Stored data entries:
━━━━━━━━━━━━━━━━━━━━

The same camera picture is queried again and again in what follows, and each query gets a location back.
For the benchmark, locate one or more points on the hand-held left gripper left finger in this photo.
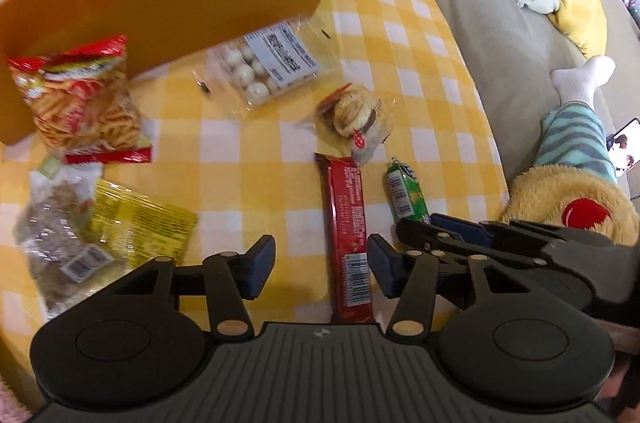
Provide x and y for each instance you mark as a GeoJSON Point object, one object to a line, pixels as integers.
{"type": "Point", "coordinates": [262, 263]}

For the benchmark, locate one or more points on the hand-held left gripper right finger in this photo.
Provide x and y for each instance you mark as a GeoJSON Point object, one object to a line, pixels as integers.
{"type": "Point", "coordinates": [382, 268]}

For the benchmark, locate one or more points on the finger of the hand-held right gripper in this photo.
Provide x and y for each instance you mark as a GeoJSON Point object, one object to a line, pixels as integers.
{"type": "Point", "coordinates": [425, 233]}
{"type": "Point", "coordinates": [455, 224]}

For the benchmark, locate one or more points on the green candy packet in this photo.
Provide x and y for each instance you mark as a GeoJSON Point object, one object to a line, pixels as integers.
{"type": "Point", "coordinates": [402, 193]}

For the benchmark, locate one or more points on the red chocolate bar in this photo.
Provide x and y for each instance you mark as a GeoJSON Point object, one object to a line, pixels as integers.
{"type": "Point", "coordinates": [347, 213]}

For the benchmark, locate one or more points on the clear pack of white balls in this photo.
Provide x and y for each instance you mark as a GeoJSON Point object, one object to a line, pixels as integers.
{"type": "Point", "coordinates": [250, 68]}

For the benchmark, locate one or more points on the red fries snack bag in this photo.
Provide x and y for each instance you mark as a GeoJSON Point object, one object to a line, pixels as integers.
{"type": "Point", "coordinates": [85, 103]}

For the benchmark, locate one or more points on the yellow plush toy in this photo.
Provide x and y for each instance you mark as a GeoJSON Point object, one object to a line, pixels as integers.
{"type": "Point", "coordinates": [545, 198]}

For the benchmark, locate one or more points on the yellow checkered tablecloth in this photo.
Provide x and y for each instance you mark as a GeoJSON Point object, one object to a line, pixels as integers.
{"type": "Point", "coordinates": [280, 143]}

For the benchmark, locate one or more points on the yellow snack packet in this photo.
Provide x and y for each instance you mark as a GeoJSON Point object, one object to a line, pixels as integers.
{"type": "Point", "coordinates": [145, 223]}

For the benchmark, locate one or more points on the smartphone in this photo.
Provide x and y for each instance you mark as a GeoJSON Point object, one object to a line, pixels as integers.
{"type": "Point", "coordinates": [625, 148]}

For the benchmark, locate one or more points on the burger-shaped snack packet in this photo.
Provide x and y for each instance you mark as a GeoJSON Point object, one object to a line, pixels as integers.
{"type": "Point", "coordinates": [350, 113]}

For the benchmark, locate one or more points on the white sock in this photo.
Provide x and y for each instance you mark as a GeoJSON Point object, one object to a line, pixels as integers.
{"type": "Point", "coordinates": [580, 78]}

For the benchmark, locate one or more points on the clear packet of seeds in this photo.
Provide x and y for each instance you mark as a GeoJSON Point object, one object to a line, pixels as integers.
{"type": "Point", "coordinates": [50, 228]}

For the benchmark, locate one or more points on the beige sofa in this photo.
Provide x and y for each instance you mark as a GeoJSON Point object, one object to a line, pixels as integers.
{"type": "Point", "coordinates": [480, 3]}

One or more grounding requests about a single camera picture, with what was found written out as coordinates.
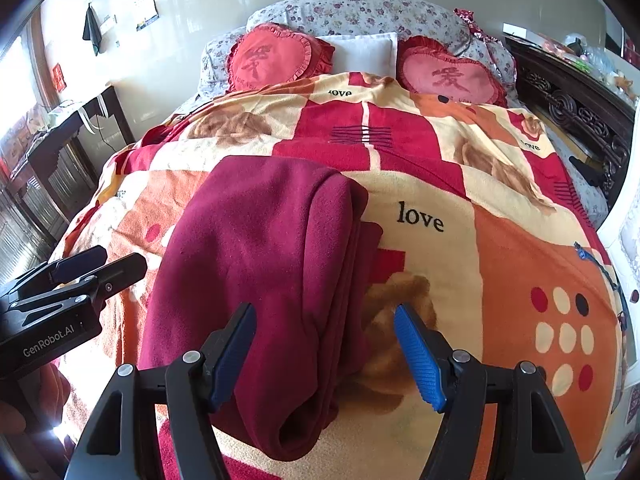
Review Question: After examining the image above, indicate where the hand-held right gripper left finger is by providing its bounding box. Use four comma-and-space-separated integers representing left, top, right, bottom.
74, 302, 257, 480

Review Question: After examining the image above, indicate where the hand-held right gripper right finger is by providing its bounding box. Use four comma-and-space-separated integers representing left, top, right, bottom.
394, 303, 586, 480

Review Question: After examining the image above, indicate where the maroon fleece garment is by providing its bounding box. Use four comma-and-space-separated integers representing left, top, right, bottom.
137, 156, 383, 461

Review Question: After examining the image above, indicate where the red orange patterned blanket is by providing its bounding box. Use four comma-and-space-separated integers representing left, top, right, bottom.
50, 72, 627, 480

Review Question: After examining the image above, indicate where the dark wooden desk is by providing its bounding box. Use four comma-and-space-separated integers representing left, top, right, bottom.
10, 85, 136, 243

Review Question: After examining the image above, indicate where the pink heart-shaped cushion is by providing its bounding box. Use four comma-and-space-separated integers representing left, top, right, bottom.
396, 35, 510, 108

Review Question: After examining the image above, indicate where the small floral pillow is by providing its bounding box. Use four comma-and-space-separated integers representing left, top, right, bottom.
197, 27, 248, 98

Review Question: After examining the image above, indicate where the dark carved wooden headboard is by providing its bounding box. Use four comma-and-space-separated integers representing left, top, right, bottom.
504, 35, 640, 201

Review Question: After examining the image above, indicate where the dark hanging cloth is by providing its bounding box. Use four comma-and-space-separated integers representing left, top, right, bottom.
82, 2, 104, 57

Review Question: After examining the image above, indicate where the red heart-shaped cushion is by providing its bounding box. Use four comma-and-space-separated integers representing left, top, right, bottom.
226, 24, 336, 95

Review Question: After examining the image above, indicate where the white pillow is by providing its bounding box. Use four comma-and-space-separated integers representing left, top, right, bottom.
322, 32, 399, 78

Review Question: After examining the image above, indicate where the pile of colourful packets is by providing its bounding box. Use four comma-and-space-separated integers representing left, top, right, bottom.
542, 30, 640, 103

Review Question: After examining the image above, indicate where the long floral pillow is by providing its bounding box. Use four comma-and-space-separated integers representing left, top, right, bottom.
246, 0, 517, 93

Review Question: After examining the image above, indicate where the blue braided cord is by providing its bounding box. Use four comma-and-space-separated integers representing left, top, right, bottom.
574, 241, 623, 303

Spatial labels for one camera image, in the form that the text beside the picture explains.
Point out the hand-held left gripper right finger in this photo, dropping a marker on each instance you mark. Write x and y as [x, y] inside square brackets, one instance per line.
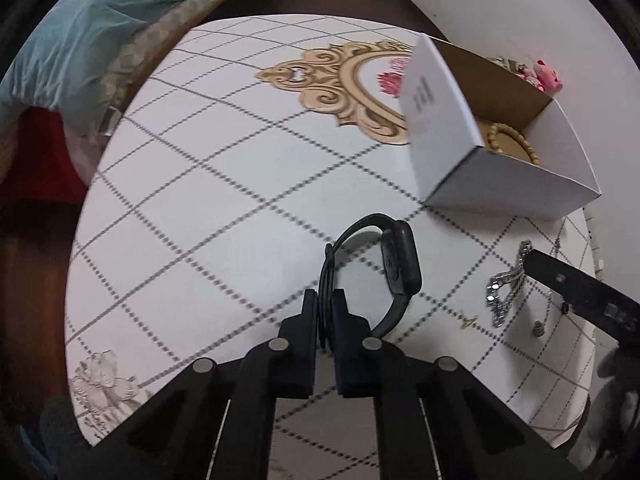
[340, 312]

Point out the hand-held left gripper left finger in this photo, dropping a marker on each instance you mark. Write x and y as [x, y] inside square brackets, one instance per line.
[310, 312]

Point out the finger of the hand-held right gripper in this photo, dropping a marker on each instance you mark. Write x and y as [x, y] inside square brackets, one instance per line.
[580, 292]

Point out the black smartwatch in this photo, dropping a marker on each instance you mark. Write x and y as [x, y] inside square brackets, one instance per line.
[400, 260]

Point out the white cardboard box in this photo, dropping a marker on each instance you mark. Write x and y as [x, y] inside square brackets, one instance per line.
[435, 125]

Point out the small gold earring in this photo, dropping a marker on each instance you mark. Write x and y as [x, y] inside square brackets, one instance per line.
[469, 321]

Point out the white checked tablecloth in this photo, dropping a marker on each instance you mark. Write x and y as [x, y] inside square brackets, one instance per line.
[215, 185]

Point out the pink plush toy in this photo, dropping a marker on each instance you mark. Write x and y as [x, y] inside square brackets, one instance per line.
[546, 77]

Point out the red cloth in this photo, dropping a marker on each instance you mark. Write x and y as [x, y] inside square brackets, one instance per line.
[40, 155]

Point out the beige patterned bed mattress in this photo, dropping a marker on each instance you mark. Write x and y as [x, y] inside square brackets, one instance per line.
[165, 30]

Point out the teal blanket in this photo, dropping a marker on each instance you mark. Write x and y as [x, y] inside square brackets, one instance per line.
[75, 40]

━━━━━━━━━━━━━━━━━━━━

Task directions |
Once the pictures are removed, print all the remaining data exactly as it stands.

Answer for this exercise |
The same camera picture is queried again and again in what follows, and each query gets a location back.
For the benchmark, locate one or more points on the hand-held left gripper left finger in this photo.
Provide x and y for each instance you mark as a GeoJSON Point object, one object to a line, pixels as integers.
{"type": "Point", "coordinates": [262, 263]}

For the benchmark, locate one or more points on the hand-held left gripper right finger in this photo.
Provide x and y for each instance you mark as a GeoJSON Point object, one object to a line, pixels as integers.
{"type": "Point", "coordinates": [382, 268]}

For the benchmark, locate one or more points on the finger of the hand-held right gripper in this photo.
Provide x and y for each instance you mark as a GeoJSON Point object, one object to a line, pixels as integers.
{"type": "Point", "coordinates": [425, 233]}
{"type": "Point", "coordinates": [455, 224]}

For the benchmark, locate one or more points on the green candy packet in this photo.
Provide x and y for each instance you mark as a GeoJSON Point object, one object to a line, pixels as integers.
{"type": "Point", "coordinates": [402, 193]}

For the benchmark, locate one or more points on the red chocolate bar in this photo.
Provide x and y for each instance you mark as a GeoJSON Point object, one object to a line, pixels as integers.
{"type": "Point", "coordinates": [347, 213]}

For the benchmark, locate one or more points on the clear pack of white balls in this photo.
Provide x and y for each instance you mark as a GeoJSON Point object, one object to a line, pixels as integers.
{"type": "Point", "coordinates": [250, 68]}

For the benchmark, locate one or more points on the red fries snack bag in this photo.
Provide x and y for each instance you mark as a GeoJSON Point object, one object to a line, pixels as integers.
{"type": "Point", "coordinates": [85, 103]}

For the benchmark, locate one or more points on the yellow plush toy in this photo.
Provide x and y for each instance you mark as a GeoJSON Point object, one object to a line, pixels as integers.
{"type": "Point", "coordinates": [545, 198]}

For the benchmark, locate one or more points on the yellow checkered tablecloth in this photo.
Provide x and y for each instance you mark as a GeoJSON Point object, one object to a line, pixels as integers.
{"type": "Point", "coordinates": [280, 143]}

For the benchmark, locate one or more points on the yellow snack packet in this photo.
Provide x and y for each instance you mark as a GeoJSON Point object, one object to a line, pixels as integers.
{"type": "Point", "coordinates": [145, 223]}

For the benchmark, locate one or more points on the smartphone in this photo.
Provide x and y for each instance you mark as a GeoJSON Point object, one object to a line, pixels as integers.
{"type": "Point", "coordinates": [625, 148]}

For the benchmark, locate one or more points on the burger-shaped snack packet in this photo.
Provide x and y for each instance you mark as a GeoJSON Point object, one object to a line, pixels as integers.
{"type": "Point", "coordinates": [350, 113]}

For the benchmark, locate one or more points on the white sock in this photo.
Provide x and y for each instance you mark as a GeoJSON Point object, one object to a line, pixels as integers.
{"type": "Point", "coordinates": [580, 78]}

For the benchmark, locate one or more points on the clear packet of seeds in this photo.
Provide x and y for each instance you mark as a GeoJSON Point object, one object to a line, pixels as integers.
{"type": "Point", "coordinates": [50, 228]}

For the benchmark, locate one or more points on the beige sofa in this photo.
Provide x and y for each instance you mark as a GeoJSON Point object, one object to a line, pixels as integers.
{"type": "Point", "coordinates": [480, 3]}

One or more grounding requests about a single camera picture, with what was found written out as coordinates.
Review Question: After examining the image above, indicate where the hand-held right gripper left finger is by providing its bounding box. Use four comma-and-space-separated integers representing left, top, right, bottom.
74, 302, 257, 480

Review Question: After examining the image above, indicate where the hand-held right gripper right finger is by providing its bounding box. Use four comma-and-space-separated integers representing left, top, right, bottom.
394, 303, 586, 480

Review Question: After examining the image above, indicate where the maroon fleece garment is by providing its bounding box. Use four comma-and-space-separated integers representing left, top, right, bottom.
137, 156, 383, 461

Review Question: After examining the image above, indicate where the red orange patterned blanket is by providing its bounding box. Use four comma-and-space-separated integers representing left, top, right, bottom.
50, 72, 627, 480

Review Question: After examining the image above, indicate where the dark wooden desk is by providing its bounding box. Use four comma-and-space-separated integers representing left, top, right, bottom.
10, 85, 136, 243

Review Question: After examining the image above, indicate where the pink heart-shaped cushion is by providing its bounding box. Use four comma-and-space-separated integers representing left, top, right, bottom.
396, 35, 510, 108

Review Question: After examining the image above, indicate where the small floral pillow is by providing its bounding box. Use four comma-and-space-separated integers representing left, top, right, bottom.
197, 27, 248, 98

Review Question: After examining the image above, indicate where the dark carved wooden headboard is by providing its bounding box. Use four comma-and-space-separated integers representing left, top, right, bottom.
504, 35, 640, 201

Review Question: After examining the image above, indicate where the dark hanging cloth is by providing its bounding box. Use four comma-and-space-separated integers representing left, top, right, bottom.
82, 2, 104, 57

Review Question: After examining the image above, indicate where the red heart-shaped cushion is by providing its bounding box. Use four comma-and-space-separated integers representing left, top, right, bottom.
226, 24, 336, 95

Review Question: After examining the image above, indicate where the white pillow is by providing its bounding box. Use four comma-and-space-separated integers representing left, top, right, bottom.
322, 32, 399, 78

Review Question: After examining the image above, indicate where the pile of colourful packets is by providing its bounding box. Use four comma-and-space-separated integers representing left, top, right, bottom.
542, 30, 640, 103

Review Question: After examining the image above, indicate where the long floral pillow is by providing its bounding box. Use four comma-and-space-separated integers representing left, top, right, bottom.
246, 0, 517, 93

Review Question: After examining the image above, indicate where the blue braided cord is by providing its bounding box. Use four comma-and-space-separated integers representing left, top, right, bottom.
574, 241, 623, 303

Spatial labels for one camera image, in the form that the text beside the picture explains.
Point out the hand-held left gripper right finger in this photo, dropping a marker on each instance you mark. Write x and y as [x, y] inside square brackets, one instance per line.
[340, 312]

Point out the hand-held left gripper left finger in this photo, dropping a marker on each instance you mark. Write x and y as [x, y] inside square brackets, one instance per line.
[310, 312]

Point out the finger of the hand-held right gripper in this photo, dropping a marker on each instance you mark. Write x and y as [x, y] inside square brackets, one instance per line.
[580, 292]

Point out the black smartwatch in this photo, dropping a marker on each instance you mark. Write x and y as [x, y] inside square brackets, one instance per line.
[400, 260]

Point out the white cardboard box in this photo, dropping a marker on each instance you mark. Write x and y as [x, y] inside square brackets, one instance per line.
[435, 125]

Point out the small gold earring in this photo, dropping a marker on each instance you mark. Write x and y as [x, y] inside square brackets, one instance per line.
[469, 321]

Point out the white checked tablecloth in this photo, dropping a marker on each instance you mark. Write x and y as [x, y] inside square brackets, one instance per line.
[215, 185]

Point out the pink plush toy in this photo, dropping a marker on each instance you mark. Write x and y as [x, y] inside square brackets, one instance per line.
[546, 77]

Point out the red cloth in this photo, dropping a marker on each instance you mark. Write x and y as [x, y] inside square brackets, one instance per line.
[40, 155]

Point out the beige patterned bed mattress in this photo, dropping a marker on each instance you mark. Write x and y as [x, y] inside square brackets, one instance per line.
[165, 30]

Point out the teal blanket in this photo, dropping a marker on each instance you mark. Write x and y as [x, y] inside square brackets, one instance per line.
[75, 40]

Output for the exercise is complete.